Some exceptions that will be made, according to Atlassian, include allowing customers to purchase new licences for Fisheye and Crucible, along with Bamboo Server until Bamboo Data Center is made available "in the near future".

Effective from 2 February 2021, Atlassian will end new server licence sales and cease any new feature development for its server product line. It will also increase the price of maintenance for existing server renewals and upgrades, which will continue to be available over the next three years until 2 February 2024.

Between 2 February 2021 to 2 February 2022, Atlassian said it will continue to provide support and bug fixes for server products. Thereafter, the company will only provider bug fixes for "critical vulnerabilities" until the end of support date, it said.

For customers who cannot or do not want to migrate to the cloud, Atlassian said it would continue to offer its self-managed Atlassian Data Center, which includes capabilities and integrations that would make it easier to use cloud and Data Center products together, as well as access to priority support and new native apps.

Prices for its Data Center subscriptions will also increase from 2 February 2021, Atlassian said.

"We are announcing changes to our server and data centre offerings in order to sharpen our focus as a cloud-first company," Atlassian co-founder and CEO Scott Farquhar announced in a blog post, pointing out how over 90% of customers now start with Atlassian cloud products.

See also: Going cloud native in a time of declining IT budgets (TechRepublic)

These remarks echo the plan that Atlassian laid out back in 2017. At the time, Farquhar explained that the company, founded in 2002, needed to adapt its software for the cloud.

"We needed to change the way that we developed, shipped, and supported our software in the cloud, and that's a huge change to go through beyond the technology," he said.

In attempting to adapt, Atlassian shifted its entire business to Amazon Web Services (AWS). 

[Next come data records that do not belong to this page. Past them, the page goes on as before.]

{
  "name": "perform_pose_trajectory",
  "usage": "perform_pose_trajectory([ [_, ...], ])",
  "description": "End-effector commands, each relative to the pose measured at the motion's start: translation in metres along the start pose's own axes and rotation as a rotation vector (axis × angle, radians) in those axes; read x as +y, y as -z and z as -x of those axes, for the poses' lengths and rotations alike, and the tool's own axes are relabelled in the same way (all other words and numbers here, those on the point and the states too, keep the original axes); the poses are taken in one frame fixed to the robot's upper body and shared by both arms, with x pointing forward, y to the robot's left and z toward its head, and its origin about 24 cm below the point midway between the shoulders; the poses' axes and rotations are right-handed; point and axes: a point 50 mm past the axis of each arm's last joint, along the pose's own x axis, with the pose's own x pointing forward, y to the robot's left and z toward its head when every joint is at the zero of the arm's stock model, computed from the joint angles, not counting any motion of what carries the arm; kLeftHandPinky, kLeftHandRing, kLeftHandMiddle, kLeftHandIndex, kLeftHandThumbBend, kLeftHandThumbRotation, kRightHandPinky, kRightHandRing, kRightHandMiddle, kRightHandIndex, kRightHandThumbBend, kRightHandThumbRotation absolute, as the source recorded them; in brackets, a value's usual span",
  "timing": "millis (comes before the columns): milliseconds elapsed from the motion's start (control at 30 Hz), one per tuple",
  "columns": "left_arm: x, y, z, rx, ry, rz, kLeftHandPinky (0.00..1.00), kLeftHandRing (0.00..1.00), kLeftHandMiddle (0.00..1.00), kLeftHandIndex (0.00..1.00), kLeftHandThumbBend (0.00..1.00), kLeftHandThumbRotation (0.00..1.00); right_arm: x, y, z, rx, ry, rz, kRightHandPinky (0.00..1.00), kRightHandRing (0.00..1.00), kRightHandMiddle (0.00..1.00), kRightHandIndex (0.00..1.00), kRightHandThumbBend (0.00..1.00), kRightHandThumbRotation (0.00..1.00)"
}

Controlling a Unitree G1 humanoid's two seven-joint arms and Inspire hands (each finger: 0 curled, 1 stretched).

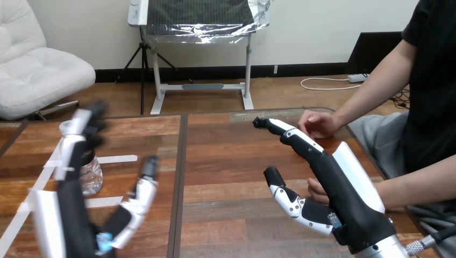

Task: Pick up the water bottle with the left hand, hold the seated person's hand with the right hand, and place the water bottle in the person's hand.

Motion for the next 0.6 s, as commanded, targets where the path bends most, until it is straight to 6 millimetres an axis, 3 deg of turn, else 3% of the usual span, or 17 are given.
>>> perform_pose_trajectory([
  [0, 0.000, -0.008, -0.020, -0.020, -0.141, 0.024, 0.79, 0.86, 0.89, 0.91, 0.53, 0.04, -0.007, -0.006, -0.011, -0.054, 0.031, -0.006, 0.88, 0.90, 0.90, 0.86, 0.12, 0.00],
  [567, 0.012, 0.021, -0.042, 0.028, -0.152, -0.049, 0.86, 0.90, 0.93, 0.94, 0.63, 0.13, -0.007, -0.006, -0.012, -0.070, 0.023, 0.021, 0.90, 0.91, 0.90, 0.86, 0.12, 0.00],
])
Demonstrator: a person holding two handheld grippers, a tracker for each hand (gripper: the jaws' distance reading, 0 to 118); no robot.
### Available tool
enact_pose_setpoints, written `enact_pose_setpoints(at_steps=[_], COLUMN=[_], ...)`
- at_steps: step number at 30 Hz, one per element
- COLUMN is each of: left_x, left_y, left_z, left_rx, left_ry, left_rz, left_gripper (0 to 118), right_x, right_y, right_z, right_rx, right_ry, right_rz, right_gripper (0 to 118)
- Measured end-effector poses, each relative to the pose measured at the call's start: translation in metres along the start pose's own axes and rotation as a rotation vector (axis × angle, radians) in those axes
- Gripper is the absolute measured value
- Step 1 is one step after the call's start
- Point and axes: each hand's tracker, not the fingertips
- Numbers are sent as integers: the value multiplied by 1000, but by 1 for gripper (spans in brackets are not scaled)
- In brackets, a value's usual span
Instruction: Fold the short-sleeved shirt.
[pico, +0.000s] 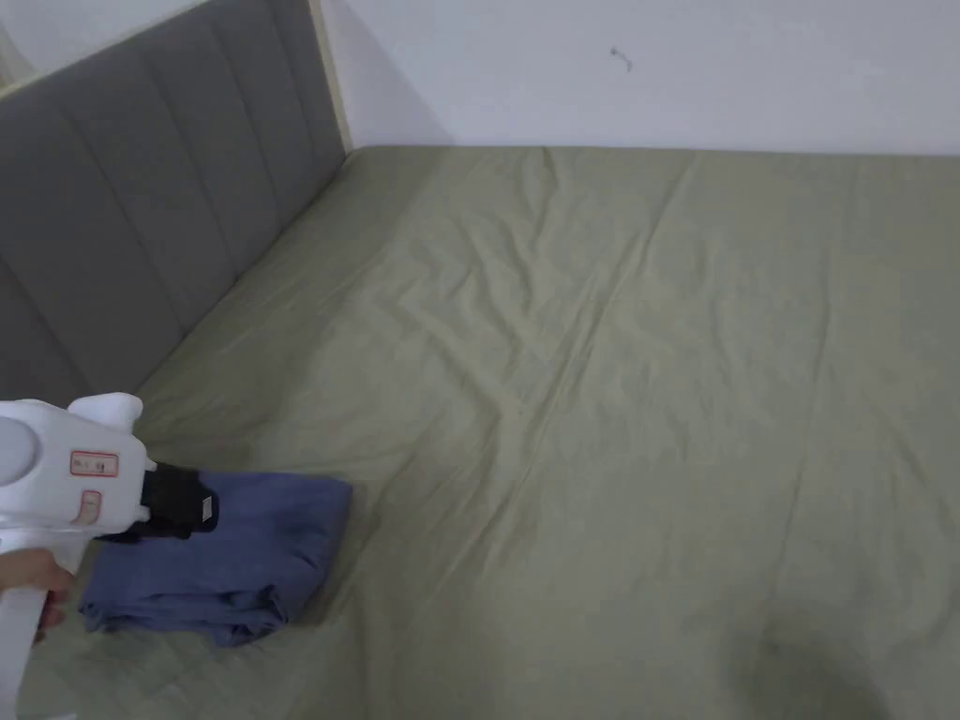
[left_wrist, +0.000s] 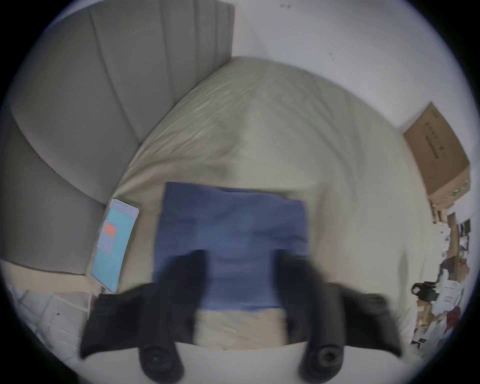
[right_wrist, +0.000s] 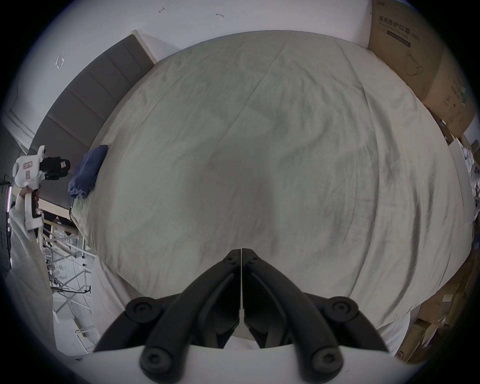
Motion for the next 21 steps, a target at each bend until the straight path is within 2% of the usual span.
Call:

At the end of last year, the company's head of platform Mike Tria told ZDNet that Atlassian had also moved into microservices, hardened the cloud for scale and reliability, and built new ways of thinking.

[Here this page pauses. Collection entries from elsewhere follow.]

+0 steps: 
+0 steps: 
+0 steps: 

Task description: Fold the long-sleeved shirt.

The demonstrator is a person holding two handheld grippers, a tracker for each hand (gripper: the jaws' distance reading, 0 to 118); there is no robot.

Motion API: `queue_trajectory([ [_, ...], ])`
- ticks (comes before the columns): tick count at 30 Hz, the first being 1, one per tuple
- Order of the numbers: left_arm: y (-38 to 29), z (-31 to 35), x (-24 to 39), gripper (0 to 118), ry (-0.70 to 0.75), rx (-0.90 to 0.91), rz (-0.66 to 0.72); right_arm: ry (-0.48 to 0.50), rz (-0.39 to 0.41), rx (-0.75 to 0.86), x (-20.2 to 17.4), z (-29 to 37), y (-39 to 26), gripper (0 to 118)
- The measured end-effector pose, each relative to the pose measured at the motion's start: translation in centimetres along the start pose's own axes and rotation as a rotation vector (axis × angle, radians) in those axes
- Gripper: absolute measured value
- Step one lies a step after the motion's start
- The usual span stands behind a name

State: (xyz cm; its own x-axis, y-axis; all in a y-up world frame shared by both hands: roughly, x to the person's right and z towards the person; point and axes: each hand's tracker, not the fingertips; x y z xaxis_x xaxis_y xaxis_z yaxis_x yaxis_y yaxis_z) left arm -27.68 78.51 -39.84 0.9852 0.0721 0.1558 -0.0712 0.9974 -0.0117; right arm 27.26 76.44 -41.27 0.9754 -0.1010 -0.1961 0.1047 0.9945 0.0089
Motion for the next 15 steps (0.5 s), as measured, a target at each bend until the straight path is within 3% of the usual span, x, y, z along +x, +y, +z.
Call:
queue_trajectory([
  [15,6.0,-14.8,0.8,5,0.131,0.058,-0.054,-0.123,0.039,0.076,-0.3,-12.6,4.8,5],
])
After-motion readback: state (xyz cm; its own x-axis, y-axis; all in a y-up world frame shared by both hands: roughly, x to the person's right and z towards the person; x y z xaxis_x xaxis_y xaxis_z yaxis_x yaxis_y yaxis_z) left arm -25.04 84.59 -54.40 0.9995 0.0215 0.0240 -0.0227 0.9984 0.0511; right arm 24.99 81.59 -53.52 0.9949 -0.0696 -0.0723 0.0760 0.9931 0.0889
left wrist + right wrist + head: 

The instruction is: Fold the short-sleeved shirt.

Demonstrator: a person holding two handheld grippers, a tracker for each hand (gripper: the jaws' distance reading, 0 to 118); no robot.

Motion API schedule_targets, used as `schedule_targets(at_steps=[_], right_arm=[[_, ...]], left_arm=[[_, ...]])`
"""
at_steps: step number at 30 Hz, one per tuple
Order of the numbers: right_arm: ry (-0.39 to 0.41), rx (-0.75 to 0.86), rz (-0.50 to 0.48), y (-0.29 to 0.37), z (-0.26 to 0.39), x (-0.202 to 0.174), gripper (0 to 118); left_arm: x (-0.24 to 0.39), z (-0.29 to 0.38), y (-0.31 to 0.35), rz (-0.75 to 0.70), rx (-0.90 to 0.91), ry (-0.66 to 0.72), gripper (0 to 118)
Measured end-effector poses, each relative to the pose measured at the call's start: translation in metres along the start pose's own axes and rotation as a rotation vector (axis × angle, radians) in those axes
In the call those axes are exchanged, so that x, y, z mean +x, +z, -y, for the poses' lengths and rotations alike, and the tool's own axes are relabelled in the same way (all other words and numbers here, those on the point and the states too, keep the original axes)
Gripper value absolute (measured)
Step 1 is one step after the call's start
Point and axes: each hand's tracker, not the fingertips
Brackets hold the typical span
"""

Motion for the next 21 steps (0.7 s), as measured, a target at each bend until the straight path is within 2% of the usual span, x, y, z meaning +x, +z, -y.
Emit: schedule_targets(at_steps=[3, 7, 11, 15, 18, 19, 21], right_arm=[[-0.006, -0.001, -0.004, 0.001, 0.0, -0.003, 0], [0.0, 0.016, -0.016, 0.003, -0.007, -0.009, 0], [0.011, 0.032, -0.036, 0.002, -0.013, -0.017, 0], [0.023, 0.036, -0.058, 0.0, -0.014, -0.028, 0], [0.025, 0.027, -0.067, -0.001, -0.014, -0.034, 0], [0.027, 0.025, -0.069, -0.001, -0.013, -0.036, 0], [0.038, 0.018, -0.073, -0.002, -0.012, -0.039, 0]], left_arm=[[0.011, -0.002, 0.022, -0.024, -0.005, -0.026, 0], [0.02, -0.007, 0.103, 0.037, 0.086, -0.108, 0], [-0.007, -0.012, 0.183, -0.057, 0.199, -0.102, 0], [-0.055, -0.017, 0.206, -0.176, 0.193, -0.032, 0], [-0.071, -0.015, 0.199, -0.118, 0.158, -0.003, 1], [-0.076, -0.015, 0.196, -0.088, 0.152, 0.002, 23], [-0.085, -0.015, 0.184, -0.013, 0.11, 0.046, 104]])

"The last two years was super cool, the next two years ahead are also super exciting because it's about now supporting larger customers in-cloud," he said.

He said when Atlassian went cloud-native, the company was able to move faster internally, mostly because developers were given the ability to use whatever was available to them through AWS.

"People just rebuilding things that may have already been out there. We are now heavy users of -- especially companies like Amazon, what they're building under the covers, rather than reinventing something that already exists," Tria continued. "We don't need to spend a year waiting, that's something we can start to play with now."